Titanium Mobile API Guide

Titanium Mobile supports a number of key mobile specific features. Below is a high level set of those features and how they're used.

Geolocation

The Geolocation API provides relatively accurate location information for the phone device. The information is generally phone specific but each phone uses a set of different mechanisms to determine your location, usually including GPS, Wi-Fi and Cell Tower information.

Titanium provides a generalized API for accessing location information. Geolocation is an asynchronous API since retrieving position information can take up to 1-3 seconds depending on a number of factors. Additionally, for iPhone, the end-user must grant permission to the application before location information can be obtained.

Example usage:

var watchId = Titanium.Geolocation.watchPosition(function(pos) 
{
   var coords = pos.coords;
   var dlg = Titanium.UI.createAlertDialog({
    'title' : 'Location Identified',
    'message' : 'Your position is: '+coords.latitude+' latitude',
    'buttonNames' : [ 'OK' ]
   });
   dlg.show();
});

In the above example, as the position changes, the callback will be called with the updated location information. Generally, this is only useful for use cases where a constant stream of position updates might be required (such as turn-by-turn directions).

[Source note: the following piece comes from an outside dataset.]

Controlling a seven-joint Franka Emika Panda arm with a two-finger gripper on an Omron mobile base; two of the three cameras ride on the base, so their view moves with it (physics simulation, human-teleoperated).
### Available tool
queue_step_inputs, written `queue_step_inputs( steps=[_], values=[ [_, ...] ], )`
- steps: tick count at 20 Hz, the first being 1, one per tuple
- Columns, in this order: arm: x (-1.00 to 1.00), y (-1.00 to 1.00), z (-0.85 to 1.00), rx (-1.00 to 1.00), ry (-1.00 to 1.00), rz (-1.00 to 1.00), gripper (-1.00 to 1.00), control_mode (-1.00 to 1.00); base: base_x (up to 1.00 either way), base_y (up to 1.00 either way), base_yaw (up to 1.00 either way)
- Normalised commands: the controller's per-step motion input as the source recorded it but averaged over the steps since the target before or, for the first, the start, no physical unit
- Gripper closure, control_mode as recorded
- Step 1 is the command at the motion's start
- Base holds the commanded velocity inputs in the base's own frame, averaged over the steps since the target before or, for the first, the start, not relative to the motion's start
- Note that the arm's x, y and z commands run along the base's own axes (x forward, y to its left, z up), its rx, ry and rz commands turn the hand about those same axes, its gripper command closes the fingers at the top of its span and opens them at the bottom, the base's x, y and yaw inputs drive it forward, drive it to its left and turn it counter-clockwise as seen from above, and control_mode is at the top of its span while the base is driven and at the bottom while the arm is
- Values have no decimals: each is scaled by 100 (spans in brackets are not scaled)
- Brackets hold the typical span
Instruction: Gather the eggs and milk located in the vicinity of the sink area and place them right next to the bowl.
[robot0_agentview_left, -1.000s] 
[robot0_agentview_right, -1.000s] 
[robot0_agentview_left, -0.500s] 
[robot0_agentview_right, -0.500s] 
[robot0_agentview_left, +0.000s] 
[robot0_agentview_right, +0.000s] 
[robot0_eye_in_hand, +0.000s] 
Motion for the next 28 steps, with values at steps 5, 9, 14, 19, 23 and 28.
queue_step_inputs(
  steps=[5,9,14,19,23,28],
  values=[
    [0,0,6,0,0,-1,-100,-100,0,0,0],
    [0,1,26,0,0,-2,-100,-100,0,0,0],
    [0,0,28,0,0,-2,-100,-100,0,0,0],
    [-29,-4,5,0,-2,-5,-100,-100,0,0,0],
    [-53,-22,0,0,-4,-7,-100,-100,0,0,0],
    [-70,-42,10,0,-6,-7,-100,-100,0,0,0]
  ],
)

In most cases, you only want the position as it exists at the time needed. In this case, a more optimal usage would be:

var watchId = Titanium.Geolocation.getCurrentPosition(function(pos) 
{
   var coords = pos.coords;
   var dlg = Titanium.UI.createAlertDialog({
    'title' : 'Location Identified',
    'message' : 'Your position is: '+coords.latitude+' latitude',
    'buttonNames' : [ 'OK' ]
   });
   dlg.show();
});

This will only return the location information once. This API method is more optimal since it doesn't continually track position changes.

Accelerometer

Both iPhone and Android phones have a set of accelerometers (usually a three-axis accelerometer) in the phone that provide detailed set of information about the orientation and movement of the phone.

Titanium provides both a low-level API for detailed accelerometer changes as well as a high-level API for more generalized motions events.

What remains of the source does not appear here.